| Work instruction |
Your answer must be an exact copy of the data, without any pictures.

| Data below |

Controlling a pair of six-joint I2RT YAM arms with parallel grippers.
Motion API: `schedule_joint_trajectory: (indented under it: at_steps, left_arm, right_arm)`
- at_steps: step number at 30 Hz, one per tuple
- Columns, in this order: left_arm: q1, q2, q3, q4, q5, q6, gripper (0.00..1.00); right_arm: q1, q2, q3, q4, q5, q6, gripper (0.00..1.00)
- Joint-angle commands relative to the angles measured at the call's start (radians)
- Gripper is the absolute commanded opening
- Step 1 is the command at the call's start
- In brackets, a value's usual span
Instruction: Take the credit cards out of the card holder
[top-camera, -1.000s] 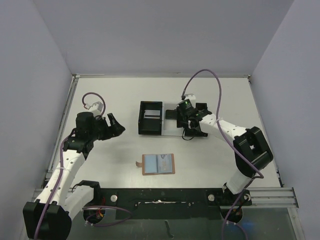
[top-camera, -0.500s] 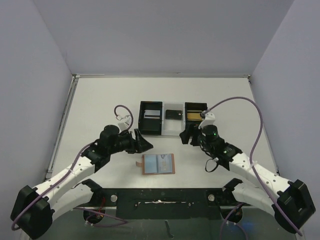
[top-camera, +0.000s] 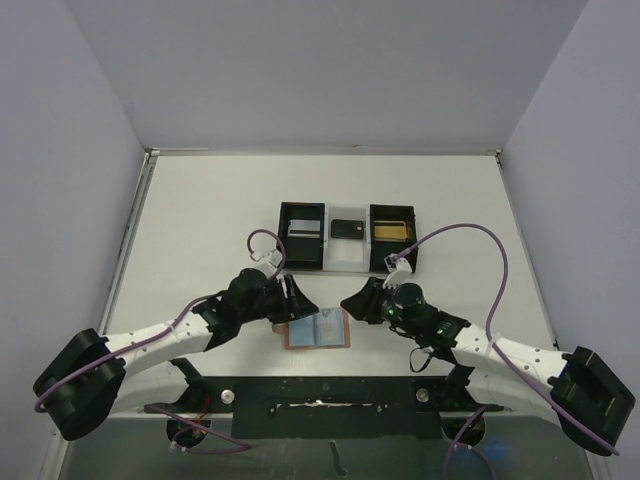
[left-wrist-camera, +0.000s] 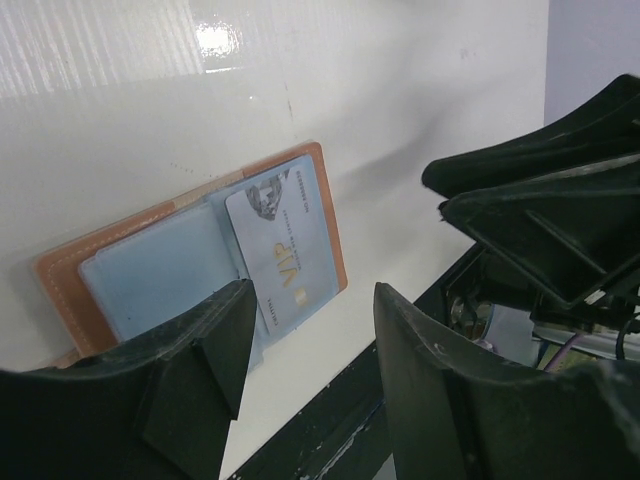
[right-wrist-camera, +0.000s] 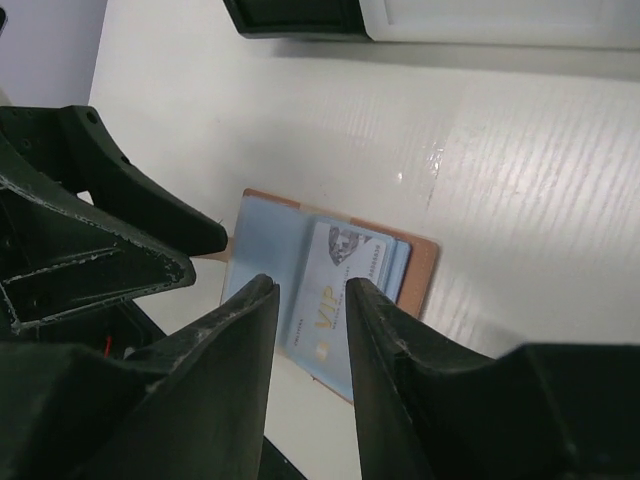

| Output for this exercise |
Controlling a pair of six-joint I2RT YAM arms with parallel grippers.
Motion API: `schedule_joint_trajectory: (indented under it: at_steps, left_arm, right_arm)`
- at_steps: step number at 30 Hz, one per tuple
- Columns, in this order: left_arm: q1, q2, q3, q4, q5, q6, gripper (0.00..1.00); right_arm: q1, q2, q3, q4, q5, q6, gripper (0.00..1.00)
- Joint-angle commands relative to the angles measured at the call's start (radians)
- Gripper is the absolute commanded opening
- Step 1 is the command at the call's start
- In brackets, a value's usual span
Instruction: Take the credit cards out of the card holder
[top-camera, -1.000s] 
[top-camera, -0.500s] 
[top-camera, +0.000s] 
[left-wrist-camera, +0.000s] 
[right-wrist-camera, +0.000s] 

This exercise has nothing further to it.